LEST WE FORGET: An interview with Anaal Nathrakh's Dave Hunt



Scratch the surface of any dominant political agenda, social norm or organised religion and you’ll very quickly uncover something infinitely more ugly and primitive lurking beneath in limitless abundance. And through desolate, darkly unravelling strains of rasping snarls, ricocheting blasts and deathly atmospherics, it’s with seamless ease and diabolical panache that Anaal Nathrakh plunge the listener headlong into these horrific waking nightmares. So hold your breath and brace yourself for ‘A New Kind of Horror’.

“One of the big themes in our music is trying to draw back the veil on those underlying mechanisms and bits of human psychology, and often finding the results appalling,” reflects Anaal Nathrakh frontman Dave Hunt on the unspeakable horrors and harrowing human tragedies that fuel the Birmingham duo’s deliriously dark orchestrations. First established by Hunt and multi-instrumentalist Mick Kenney almost a full two decades ago, the pair’s exceptionally volatile blending of pulverising, densely muscular grind, wintry tremolo and caustic electronica has undergone countless stylistic adjustments since its inception back in 1999. Headed up by Hunt’s gloriously vitriolic vocal talents, the past nineteen years have seen the duo consistently dazzle and beguile their dedicated fanbase at every turn of their expansive nine-album career.

But with its unprecedented extremes of bewildering speed, manic energy and nightmarish, blackly expansive atmospheres that palpably reek of the grave, nothing could quite prepare fans for the epic, apocalyptic slab that is 2018’s ‘A New Kind of Horror.’ And with every whiplash-inducing twist and mind-altering operatic turn audibly crackling with adrenaline, it’s little surprise that ‘A New Kind…’ stems from a place of raw and unbridled spontaneity.

“We work mostly instinctively,” Dave elaborates on the origins of the duo’s tenth landmark opus. “If something feels the way we think it should feel for the album we’re working on, then it’s right.

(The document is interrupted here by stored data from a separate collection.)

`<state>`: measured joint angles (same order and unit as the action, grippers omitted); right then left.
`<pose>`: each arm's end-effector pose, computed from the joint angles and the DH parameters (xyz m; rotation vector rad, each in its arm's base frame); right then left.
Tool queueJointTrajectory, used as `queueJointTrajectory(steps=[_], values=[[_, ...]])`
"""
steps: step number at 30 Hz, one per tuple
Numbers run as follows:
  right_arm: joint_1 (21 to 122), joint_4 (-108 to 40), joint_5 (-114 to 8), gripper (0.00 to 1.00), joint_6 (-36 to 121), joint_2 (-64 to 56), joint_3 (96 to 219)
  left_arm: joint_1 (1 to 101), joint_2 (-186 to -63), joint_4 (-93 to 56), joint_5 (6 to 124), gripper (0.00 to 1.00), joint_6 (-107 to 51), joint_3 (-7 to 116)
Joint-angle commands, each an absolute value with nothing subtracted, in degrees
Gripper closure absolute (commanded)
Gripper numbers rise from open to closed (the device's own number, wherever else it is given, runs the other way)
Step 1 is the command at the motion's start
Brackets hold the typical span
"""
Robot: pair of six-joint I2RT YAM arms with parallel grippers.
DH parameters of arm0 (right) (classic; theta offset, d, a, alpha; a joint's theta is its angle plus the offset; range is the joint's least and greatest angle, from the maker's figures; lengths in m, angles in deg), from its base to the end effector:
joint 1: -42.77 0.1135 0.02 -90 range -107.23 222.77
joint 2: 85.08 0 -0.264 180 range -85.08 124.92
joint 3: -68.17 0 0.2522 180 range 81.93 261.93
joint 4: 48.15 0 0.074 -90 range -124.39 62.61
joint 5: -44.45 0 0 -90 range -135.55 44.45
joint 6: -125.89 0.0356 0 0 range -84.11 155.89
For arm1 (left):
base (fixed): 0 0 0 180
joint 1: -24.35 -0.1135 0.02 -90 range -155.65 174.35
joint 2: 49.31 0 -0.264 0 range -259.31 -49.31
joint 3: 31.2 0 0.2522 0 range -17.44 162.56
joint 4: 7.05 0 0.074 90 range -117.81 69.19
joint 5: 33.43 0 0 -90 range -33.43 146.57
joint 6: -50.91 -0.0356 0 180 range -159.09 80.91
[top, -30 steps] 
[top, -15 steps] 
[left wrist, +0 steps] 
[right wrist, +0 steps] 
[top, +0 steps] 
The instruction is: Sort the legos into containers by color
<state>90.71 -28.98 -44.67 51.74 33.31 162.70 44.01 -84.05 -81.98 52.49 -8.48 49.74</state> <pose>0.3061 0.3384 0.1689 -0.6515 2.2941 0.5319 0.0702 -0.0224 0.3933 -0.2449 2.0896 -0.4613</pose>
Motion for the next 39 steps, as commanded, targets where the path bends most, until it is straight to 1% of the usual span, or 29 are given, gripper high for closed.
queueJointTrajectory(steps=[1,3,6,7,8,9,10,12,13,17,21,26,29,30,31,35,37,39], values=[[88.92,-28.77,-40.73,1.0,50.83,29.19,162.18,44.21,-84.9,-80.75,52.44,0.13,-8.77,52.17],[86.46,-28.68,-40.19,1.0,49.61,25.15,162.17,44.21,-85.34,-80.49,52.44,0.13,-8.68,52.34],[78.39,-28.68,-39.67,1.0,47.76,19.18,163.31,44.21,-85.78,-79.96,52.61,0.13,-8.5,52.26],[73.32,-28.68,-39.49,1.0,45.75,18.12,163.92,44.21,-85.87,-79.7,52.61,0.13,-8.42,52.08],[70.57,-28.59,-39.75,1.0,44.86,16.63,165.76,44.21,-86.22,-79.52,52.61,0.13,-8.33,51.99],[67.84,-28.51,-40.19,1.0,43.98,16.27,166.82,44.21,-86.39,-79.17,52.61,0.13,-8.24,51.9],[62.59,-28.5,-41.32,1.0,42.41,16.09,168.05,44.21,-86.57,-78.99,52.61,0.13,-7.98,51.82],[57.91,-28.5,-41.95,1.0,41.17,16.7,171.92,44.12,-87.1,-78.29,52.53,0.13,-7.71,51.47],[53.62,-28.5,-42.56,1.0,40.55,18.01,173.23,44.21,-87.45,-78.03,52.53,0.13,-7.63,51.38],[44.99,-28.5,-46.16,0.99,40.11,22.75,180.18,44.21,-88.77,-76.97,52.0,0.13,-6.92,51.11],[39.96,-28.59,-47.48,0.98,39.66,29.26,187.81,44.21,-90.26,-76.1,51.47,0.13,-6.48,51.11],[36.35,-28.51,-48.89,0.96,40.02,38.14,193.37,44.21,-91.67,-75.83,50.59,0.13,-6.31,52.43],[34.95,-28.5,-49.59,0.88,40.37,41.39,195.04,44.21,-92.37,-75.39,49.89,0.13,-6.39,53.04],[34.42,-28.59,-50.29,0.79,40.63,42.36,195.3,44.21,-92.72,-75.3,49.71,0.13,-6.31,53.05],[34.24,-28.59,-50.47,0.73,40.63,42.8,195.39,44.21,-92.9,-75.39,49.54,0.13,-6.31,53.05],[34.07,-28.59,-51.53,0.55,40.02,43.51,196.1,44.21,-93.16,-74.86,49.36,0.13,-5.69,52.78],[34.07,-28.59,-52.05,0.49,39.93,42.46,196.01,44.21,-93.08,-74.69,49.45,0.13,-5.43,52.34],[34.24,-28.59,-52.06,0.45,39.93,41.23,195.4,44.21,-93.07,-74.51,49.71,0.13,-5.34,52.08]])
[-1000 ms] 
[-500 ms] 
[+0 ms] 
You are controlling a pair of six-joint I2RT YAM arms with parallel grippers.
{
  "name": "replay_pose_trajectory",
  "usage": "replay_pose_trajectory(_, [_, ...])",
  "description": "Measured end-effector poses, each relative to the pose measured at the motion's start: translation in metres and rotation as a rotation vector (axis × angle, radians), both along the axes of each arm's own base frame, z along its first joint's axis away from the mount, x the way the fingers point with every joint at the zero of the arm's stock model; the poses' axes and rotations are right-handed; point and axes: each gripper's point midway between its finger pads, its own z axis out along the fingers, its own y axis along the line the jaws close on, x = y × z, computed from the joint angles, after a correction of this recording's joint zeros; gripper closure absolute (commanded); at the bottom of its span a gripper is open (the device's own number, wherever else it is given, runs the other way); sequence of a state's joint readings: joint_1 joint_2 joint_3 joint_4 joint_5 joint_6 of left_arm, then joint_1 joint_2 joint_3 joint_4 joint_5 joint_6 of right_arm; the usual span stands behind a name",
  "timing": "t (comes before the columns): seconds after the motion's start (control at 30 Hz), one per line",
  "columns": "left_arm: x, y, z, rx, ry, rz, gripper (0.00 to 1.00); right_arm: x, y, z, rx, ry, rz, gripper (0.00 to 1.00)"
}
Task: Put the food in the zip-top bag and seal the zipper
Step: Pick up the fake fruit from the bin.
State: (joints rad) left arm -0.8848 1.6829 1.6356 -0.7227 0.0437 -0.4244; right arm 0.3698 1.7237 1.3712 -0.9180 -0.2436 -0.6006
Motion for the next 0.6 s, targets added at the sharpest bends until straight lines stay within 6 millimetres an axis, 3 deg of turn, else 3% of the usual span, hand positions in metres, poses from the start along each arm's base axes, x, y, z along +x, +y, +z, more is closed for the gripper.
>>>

But we have been doing this a while – we always move forward by instinct, and our instincts are quite well trained by now. We’ll use whatever feels right to us – whatever sounds, styles, musical principles, instruments, structures, whatever – if it feels right then it’s fair game. The atmosphere, the feeling is all. But at the same time, each song starts from its own germ, its own set of ideas and core inspiration.”

Indeed, from the madly accelerative energy and inky, Cradle of Filth-esque flourishes of ‘New Bethlehem’ to the bone-shattering machine gun blasts and gargantuan groove of ‘Forward!’ there’s no mistaking the jaw-dropping compositional ingenuity underpinning this genre-defying beast of a long-player. And be it in the shape of cutting social commentary on modern politics or the bygone atrocities of war, it seems the duo have adopted an equally fluid and instinctive approach to the intricate lyrical themes that accompany it. With each of these diversely varying lyrical yarns finding a fundamental connection within the broadly encompassing theme of an ignorant society blindly sleepwalking its way toward inevitable crisis and catastrophe, the album’s soul-searching overarching message of self-awareness and intelligence in an age of profoundly ingrained, wilful ignorance is one of thought-provoking depth and significance.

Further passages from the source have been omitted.